The discussion focuses on calculating the magnetic force on electrons within a current-carrying wire. The magnetic field strength at a distance r from the wire's axis is given by the formula B = μ₀I/2πr. The force on an electron is derived using F = QvB, leading to the conclusion that the correct expression for the force is F = (1/2)μ₀v²e²nr, where e is the fundamental charge, n is the electron density, and v is the velocity of the electrons. The key to solving the problem lies in correctly substituting the current I using the current density J.

PREREQUISITES
  • Understanding of electromagnetic theory, specifically the Lorentz force law.
  • Familiarity with the concepts of current density and its relation to electron flow.

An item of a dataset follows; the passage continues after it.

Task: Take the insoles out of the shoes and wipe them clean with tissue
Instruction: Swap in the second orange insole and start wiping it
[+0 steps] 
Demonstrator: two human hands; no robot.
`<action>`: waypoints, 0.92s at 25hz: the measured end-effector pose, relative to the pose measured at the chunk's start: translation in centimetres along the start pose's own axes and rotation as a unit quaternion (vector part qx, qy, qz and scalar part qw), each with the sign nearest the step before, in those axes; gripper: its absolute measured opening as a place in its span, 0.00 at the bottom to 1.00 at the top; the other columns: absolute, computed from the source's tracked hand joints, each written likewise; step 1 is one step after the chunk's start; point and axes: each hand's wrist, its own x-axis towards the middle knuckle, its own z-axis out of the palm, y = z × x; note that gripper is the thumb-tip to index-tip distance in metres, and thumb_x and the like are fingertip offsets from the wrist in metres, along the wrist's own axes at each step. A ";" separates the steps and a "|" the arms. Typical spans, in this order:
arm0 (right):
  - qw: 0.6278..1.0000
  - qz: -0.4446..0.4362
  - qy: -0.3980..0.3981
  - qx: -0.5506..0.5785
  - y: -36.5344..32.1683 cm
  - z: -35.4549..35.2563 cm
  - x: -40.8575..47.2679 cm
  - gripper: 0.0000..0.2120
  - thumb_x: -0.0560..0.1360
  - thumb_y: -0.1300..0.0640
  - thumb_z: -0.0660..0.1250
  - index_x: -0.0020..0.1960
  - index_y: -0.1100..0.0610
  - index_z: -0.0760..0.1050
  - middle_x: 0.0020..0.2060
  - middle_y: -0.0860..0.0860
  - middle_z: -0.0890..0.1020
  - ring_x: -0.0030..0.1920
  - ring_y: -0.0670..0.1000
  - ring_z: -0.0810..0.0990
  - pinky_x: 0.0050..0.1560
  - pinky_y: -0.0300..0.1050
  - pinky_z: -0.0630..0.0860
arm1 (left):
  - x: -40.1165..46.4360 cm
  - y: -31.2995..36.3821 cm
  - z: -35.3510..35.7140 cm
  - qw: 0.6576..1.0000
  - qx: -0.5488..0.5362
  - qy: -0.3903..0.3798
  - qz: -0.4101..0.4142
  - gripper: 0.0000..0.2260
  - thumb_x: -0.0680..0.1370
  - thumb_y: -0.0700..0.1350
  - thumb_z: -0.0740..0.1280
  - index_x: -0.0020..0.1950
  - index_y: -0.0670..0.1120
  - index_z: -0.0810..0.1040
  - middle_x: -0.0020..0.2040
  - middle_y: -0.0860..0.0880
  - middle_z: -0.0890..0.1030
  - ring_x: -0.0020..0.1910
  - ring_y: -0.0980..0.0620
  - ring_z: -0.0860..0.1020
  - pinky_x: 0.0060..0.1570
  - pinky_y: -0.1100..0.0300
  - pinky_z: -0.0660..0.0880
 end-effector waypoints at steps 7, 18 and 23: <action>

  • Knowledge of the fundamental charge (e) and its significance in electromagnetic calculations.
  • Ability to perform integration in the context of physics problems.
NEXT STEPS
  • Study the derivation of the current density J = nev in detail.
  • Learn about the integration process for calculating current in cylindrical coordinates.
  • Explore the implications of the Lorentz force in different geometries of current-carrying conductors.
  • Investigate the applications of magnetic fields in practical scenarios, such as in electromagnets and motors.
USEFUL FOR

Students of physics, particularly those studying electromagnetism, as well as educators and anyone involved in teaching or learning about the behavior of currents in magnetic fields.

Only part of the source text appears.